John Love, an advocate and enthusiast of Highlands and Islands culture.

“The story goes that they didn’t want their island or title to be connected to the alcoholic drink,” said Roy Dennis, ” so despite the traditional spelling an h found its way in there.

“John researched it all and when the land owner persuaded the local post office to be renamed as Rhum, he stepped in and convinced them to scrap the modern affectation.”

Island culture

John was also passionate about the history and culture of the island. He immersed himself in the local culture and its preservation, easily slotting into community life where he relished playing his mandolin and fiddle at ceilidhs.

John Love, right, with Roy Dennis at a sea eagle nest at Bodo, Norway, June 1984. used with permission from

Rum was also the subject of one of the many books John penned. Aside from two acclaimed books about sea eagles, he also wrote about Rum, Scotland’s lighthouses, sea otters, penguins among other subjects.

His final book about Highland naturalists, which includes Roy and himself, is currently with John’s publisher, with hopes to bring it to print next year.

Sought after guide

For 19 years John also worked as a guide and commentator on specialist cruise ships, notably with Noble Caledonia.

So highly regarded, many passengers would first check if John – a qualified RIB pilot – would be there before booking.

During his tenure he was made godfather of one of the vessels, the “Hebridean Sky”. He journeyed to Sweden for the ceremony and it was an honour he treasured.

The Hebridean Sky – of which John was “godfather” – on it’s maiden visit of the vessel to Invergordon port. Picture: Paul Campbell.

Katarina Salen and Dr Kim Crosbie, of Noble Caledonia, were among those to pay their respects at John’s funeral.
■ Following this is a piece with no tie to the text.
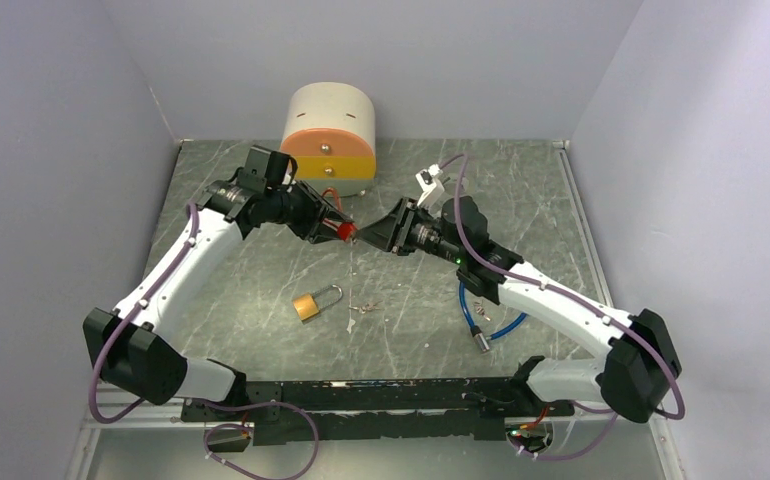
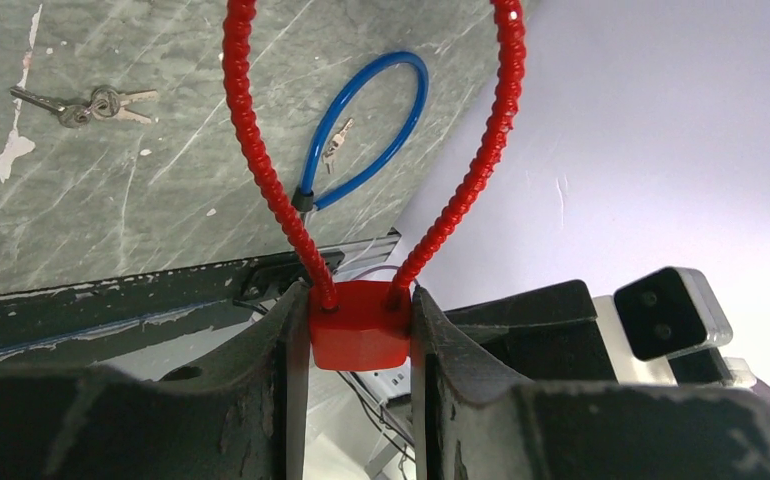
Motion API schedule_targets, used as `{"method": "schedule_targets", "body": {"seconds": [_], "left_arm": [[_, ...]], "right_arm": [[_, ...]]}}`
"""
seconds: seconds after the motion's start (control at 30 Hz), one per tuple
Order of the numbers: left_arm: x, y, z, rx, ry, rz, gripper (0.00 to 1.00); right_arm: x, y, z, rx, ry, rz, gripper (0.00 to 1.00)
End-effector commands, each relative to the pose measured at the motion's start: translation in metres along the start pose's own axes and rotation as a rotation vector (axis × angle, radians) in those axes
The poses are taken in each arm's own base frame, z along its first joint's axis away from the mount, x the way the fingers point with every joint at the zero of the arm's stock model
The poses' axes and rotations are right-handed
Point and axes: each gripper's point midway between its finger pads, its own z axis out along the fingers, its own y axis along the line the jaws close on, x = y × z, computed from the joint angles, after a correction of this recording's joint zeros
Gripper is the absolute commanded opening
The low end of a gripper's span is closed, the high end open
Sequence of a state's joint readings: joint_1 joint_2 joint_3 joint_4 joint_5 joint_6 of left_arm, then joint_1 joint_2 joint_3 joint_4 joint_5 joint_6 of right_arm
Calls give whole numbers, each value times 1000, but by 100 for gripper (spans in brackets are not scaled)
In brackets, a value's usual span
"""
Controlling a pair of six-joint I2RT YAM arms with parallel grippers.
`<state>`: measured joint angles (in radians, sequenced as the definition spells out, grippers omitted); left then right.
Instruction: Unlock with the key
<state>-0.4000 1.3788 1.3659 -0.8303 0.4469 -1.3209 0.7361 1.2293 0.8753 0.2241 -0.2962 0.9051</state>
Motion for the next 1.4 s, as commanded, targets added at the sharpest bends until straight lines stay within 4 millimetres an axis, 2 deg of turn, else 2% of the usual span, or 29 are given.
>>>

As a cruise ship guide he travelled the world. Often accompanied by his fiddle, he visited two favourite destinations, Antarctica and Madagascar. For John, however, nothing could beat sailing around the British Isles and his beloved Hebrides.

Unexpected loss

John died suddenly in his cottage in Snishival, South Uist on October 17. He lived on the islands for almost 30 years but still called Inverness home, where his funeral took place.

We are planning a celebration of John’s life in South Uist in the Spring of 2024, full of Gaelic songs and fiddle music.

Although he is gone, John will not be forgotten and will forever be a friend to all whom he met. Most of all, John will always be a member of the family.

He is survived by myself, my wife Maureen, his niece Heather, nephew Jamie and Jamie’s daughter Lucy-Jordan.

John Love, as he’ll be remembered by his family.

He was particularly close to cousins Murdo, Ann and Dorothy and their families. As well as those in Slough, Flora and Gerald.

Our brother Jim, a journalist, predeceased us in 2006, age 63.

Reflecting on John’s life four key words sum it up. Family, friendship, photography – and the fourth is the link that chains the quartet together – wildlife.

Roy Dennis added: “John’s loss is felt terribly. He’s a miss to everyone who knew him, and to Scotland.”